SALISBURY, NC (WBTV) - On Tuesday WBTV published a story about the presentation made at Monday's Rowan County Commission meeting regarding the options available for the use of the old Salisbury Mall, now named the West End Plaza.
While Commission Chairman Greg Edds seemed to voice support for the idea of keeping the mall and using it to solve the county's space needs issue, local attorney Todd Paris isn't convinced.
Paris is very active politically and was involved in the formation of the La Resistance movement that some say was influential in recent elections, especially that of the Rowan County Commission.
Paris attended the meeting and was initially upset that the presentation wasn't available to citizens prior to the meeting.

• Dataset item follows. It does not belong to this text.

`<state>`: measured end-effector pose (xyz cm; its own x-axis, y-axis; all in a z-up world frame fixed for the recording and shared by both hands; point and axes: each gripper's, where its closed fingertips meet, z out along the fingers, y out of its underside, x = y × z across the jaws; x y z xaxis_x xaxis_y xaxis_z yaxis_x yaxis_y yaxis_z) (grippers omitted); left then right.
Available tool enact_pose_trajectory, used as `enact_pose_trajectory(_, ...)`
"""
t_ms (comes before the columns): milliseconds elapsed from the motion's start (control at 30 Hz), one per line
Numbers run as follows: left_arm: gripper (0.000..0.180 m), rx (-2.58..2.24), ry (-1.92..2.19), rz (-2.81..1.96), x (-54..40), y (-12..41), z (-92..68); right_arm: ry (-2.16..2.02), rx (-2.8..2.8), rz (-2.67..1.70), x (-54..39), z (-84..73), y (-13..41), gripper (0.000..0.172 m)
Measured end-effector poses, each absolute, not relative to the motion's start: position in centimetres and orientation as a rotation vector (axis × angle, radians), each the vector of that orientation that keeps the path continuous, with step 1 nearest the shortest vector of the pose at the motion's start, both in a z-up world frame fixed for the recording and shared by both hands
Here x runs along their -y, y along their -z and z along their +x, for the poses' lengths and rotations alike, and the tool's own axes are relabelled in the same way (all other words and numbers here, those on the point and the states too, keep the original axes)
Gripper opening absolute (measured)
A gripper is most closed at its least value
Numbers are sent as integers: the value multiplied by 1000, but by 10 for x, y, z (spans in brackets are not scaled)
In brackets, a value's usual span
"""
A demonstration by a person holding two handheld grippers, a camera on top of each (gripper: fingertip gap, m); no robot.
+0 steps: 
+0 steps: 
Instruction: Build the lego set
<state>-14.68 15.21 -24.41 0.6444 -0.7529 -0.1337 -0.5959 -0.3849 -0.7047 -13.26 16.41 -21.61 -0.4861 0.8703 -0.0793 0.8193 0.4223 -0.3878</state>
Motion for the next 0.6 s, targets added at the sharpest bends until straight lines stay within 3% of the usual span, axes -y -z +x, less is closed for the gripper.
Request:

The mall itself is mostly just empty stores, with a few exceptions like Thelma's, and some retail stores.
"The mall has made a big transition over the past couple of years," said Arnold Stoner at GQ Menswear.
He says business isn't bad, but admits something has to be done soon in what used to be the Salisbury Mall.
To deal with space needs issues in the county, county leaders are weighing two proposals by architects. One to use the mall for several county agencies, comes with a $27 million price tag, the other, to do away with the mall and build new buildings would cost much more according to the county commission chairman.
"We have a couple of immediate needs, but they're not large" Chairman Greg Edds told WBTV. "But in five years that need explodes, so the cost of providing those needs jumps to $41 million if we have to build those facilities outside of the cheap space that is provided by the mall."
Paris isn't buying it at either price.
"It's amazing that they came up with the idea of using a straw man," Paris told WBTV. "It's some sort of bigger more expensive project to make $27 million look like it was a bargain."
There have been questions about how much it would cost to upfit and repair the 30 year old mall, and there too, there is disagreement.
"We had structural engineers look at it, it's in good shape. It doesn't have any surprises that a thirty year old structure would be but basically steel girders with concrete, brick on top of it, so it's in good shape," Edds added.
"Greg's idea has always been to keep the mall, my question is that it's 30 some years old, it's reached the end of its life expectancy, we think we'd be better off tearing it down and building a right size DSS building," Paris said.
Back at GQ, Arnold Stoner hopes the mall can be saved. He says if county agencies moved in, it would help his business.
"If there's enough foot traffic going end to end, people are going to come in and say see what they have to offer or what do they have to offer, which generally brings on customers," Stoner added.
Edds and Paris did share common ground that the presentation will have to be studied and that it will be a while before any action is considered.
"The commissioners want some time to really digest 135 pages, and then from that we'll pick and choose what we like to do next, it certainly won't be all of option A or all of option B, it's going to be some of both," Edds said. "Once we roll out what we really see as the total vision for that facility then we will have a master roll out probably at the facility itself."
"It's kind of early, I think a lot of it is going to come down the county commission explaining how this will affect their taxes," Paris added.